**Task statement**
Please reproduce the entries below exactly from the line with "the black computer" through their last line, leaving out any pictures.

== Segment start ==

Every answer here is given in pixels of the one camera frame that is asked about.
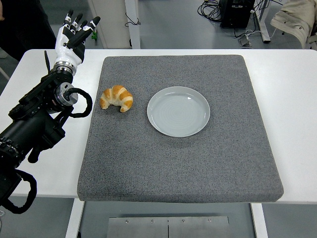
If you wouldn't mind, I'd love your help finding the grey metal plate with screws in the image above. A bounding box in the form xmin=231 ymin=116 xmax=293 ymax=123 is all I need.
xmin=106 ymin=216 xmax=230 ymax=238

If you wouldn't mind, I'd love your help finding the thin black hanging cable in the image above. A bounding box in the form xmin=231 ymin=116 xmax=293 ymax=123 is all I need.
xmin=124 ymin=12 xmax=142 ymax=27

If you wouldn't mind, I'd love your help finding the grey round plate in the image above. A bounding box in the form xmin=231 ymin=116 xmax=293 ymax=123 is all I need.
xmin=147 ymin=86 xmax=211 ymax=138

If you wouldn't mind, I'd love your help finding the person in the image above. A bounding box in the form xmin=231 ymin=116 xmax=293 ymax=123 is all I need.
xmin=0 ymin=0 xmax=57 ymax=61

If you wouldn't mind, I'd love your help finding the black cable bundle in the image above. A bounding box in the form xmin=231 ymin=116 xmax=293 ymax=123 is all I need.
xmin=197 ymin=0 xmax=222 ymax=23

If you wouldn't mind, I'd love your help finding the grey felt mat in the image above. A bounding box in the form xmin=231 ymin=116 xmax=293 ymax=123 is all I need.
xmin=77 ymin=55 xmax=284 ymax=204

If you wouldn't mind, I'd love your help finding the white cabinet panel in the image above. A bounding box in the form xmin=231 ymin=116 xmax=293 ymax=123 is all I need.
xmin=88 ymin=0 xmax=131 ymax=49

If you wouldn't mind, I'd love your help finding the white table leg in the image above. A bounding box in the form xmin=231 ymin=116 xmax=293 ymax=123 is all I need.
xmin=64 ymin=199 xmax=85 ymax=238
xmin=250 ymin=203 xmax=268 ymax=238

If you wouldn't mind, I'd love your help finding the white cable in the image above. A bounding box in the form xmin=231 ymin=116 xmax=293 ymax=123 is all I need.
xmin=244 ymin=24 xmax=278 ymax=40

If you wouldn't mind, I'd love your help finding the white desk leg with foot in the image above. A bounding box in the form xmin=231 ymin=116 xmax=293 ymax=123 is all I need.
xmin=255 ymin=0 xmax=272 ymax=44

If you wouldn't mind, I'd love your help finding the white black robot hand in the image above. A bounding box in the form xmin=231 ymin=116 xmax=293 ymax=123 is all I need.
xmin=53 ymin=9 xmax=102 ymax=66

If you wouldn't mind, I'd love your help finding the grey power adapter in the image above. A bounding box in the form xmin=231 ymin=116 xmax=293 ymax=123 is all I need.
xmin=238 ymin=35 xmax=253 ymax=47

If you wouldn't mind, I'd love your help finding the golden croissant bread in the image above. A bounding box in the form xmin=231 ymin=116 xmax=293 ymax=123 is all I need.
xmin=100 ymin=85 xmax=134 ymax=113

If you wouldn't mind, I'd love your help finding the black computer case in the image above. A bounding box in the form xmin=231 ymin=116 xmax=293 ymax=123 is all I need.
xmin=219 ymin=0 xmax=256 ymax=29

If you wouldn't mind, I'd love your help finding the beige jacket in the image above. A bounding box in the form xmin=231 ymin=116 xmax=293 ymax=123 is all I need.
xmin=269 ymin=0 xmax=317 ymax=49

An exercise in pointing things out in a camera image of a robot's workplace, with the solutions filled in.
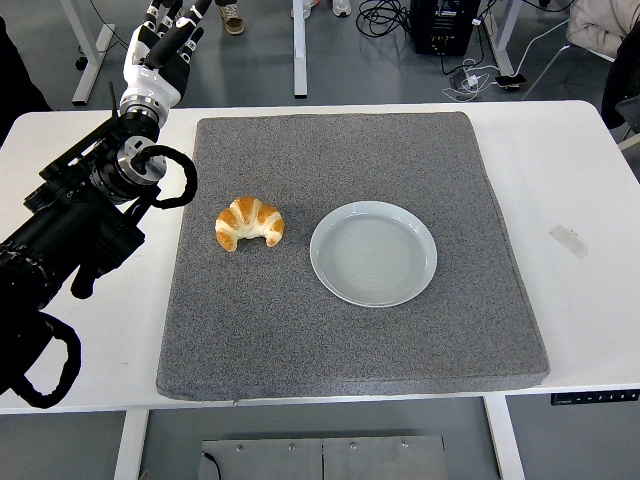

== Segment end ==

**Completed task**
If you wouldn't mind, I'd love your help finding the black computer case in the image above. A bounding box in the form xmin=231 ymin=116 xmax=293 ymax=123 is all I need.
xmin=219 ymin=0 xmax=256 ymax=29

If you wouldn't mind, I'd love your help finding the beige jacket in the image above. A bounding box in the form xmin=231 ymin=116 xmax=293 ymax=123 is all I need.
xmin=269 ymin=0 xmax=317 ymax=49

An exercise in pointing things out in a camera image of a robot's workplace, with the solutions filled in.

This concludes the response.